The lines to transcribe begin with the one containing "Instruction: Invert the" and end with the last line below; reproduce them exactly, without the pictures.

===== DATA SEGMENT

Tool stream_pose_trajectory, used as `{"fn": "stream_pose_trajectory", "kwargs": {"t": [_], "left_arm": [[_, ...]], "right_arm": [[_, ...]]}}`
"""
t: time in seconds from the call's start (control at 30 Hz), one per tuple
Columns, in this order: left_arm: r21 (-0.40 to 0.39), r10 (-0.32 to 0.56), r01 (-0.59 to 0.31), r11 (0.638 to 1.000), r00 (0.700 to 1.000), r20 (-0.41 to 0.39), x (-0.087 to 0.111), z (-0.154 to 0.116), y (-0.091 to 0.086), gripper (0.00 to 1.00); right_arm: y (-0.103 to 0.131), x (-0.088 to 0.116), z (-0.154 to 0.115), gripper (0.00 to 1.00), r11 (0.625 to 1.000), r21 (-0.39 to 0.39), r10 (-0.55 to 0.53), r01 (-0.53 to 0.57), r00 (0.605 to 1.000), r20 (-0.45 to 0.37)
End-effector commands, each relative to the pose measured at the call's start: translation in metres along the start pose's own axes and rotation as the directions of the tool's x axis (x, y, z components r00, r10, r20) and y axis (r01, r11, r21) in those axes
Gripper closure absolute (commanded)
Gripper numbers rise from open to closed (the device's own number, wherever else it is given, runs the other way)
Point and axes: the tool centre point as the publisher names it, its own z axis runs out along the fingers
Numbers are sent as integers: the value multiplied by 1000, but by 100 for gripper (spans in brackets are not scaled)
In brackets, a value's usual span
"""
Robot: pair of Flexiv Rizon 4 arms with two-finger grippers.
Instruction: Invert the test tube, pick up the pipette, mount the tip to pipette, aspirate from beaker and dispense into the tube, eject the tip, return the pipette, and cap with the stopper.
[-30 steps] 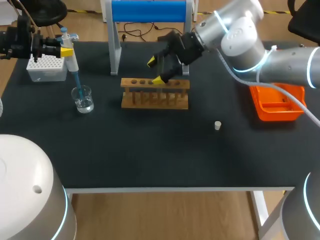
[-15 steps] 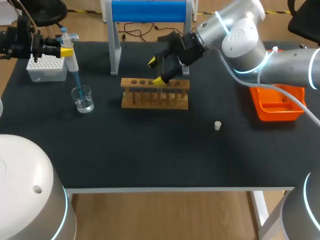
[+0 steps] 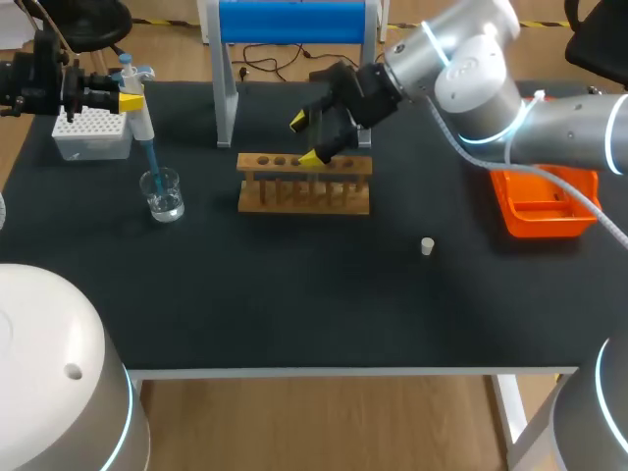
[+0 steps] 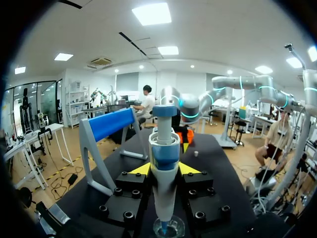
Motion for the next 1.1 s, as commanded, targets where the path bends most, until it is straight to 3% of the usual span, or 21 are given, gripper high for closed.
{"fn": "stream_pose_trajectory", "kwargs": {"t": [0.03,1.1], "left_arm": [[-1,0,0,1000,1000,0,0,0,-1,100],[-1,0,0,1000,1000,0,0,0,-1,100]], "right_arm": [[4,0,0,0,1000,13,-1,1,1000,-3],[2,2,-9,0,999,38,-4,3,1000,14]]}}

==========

» EXPECTED ANSWER:
Instruction: Invert the test tube, pick up the pipette, mount the tip to pipette, aspirate from beaker and dispense into the tube, eject the tip, return the pipette, and cap with the stopper.
[-30 steps] 
[-15 steps] 
[+0 steps] 
[+0 steps] 
Motion for the next 1.1 s, as commanded, targets where the path bends most, until it is straight to 3% of the usual span, or 21 are given, gripper high for closed.
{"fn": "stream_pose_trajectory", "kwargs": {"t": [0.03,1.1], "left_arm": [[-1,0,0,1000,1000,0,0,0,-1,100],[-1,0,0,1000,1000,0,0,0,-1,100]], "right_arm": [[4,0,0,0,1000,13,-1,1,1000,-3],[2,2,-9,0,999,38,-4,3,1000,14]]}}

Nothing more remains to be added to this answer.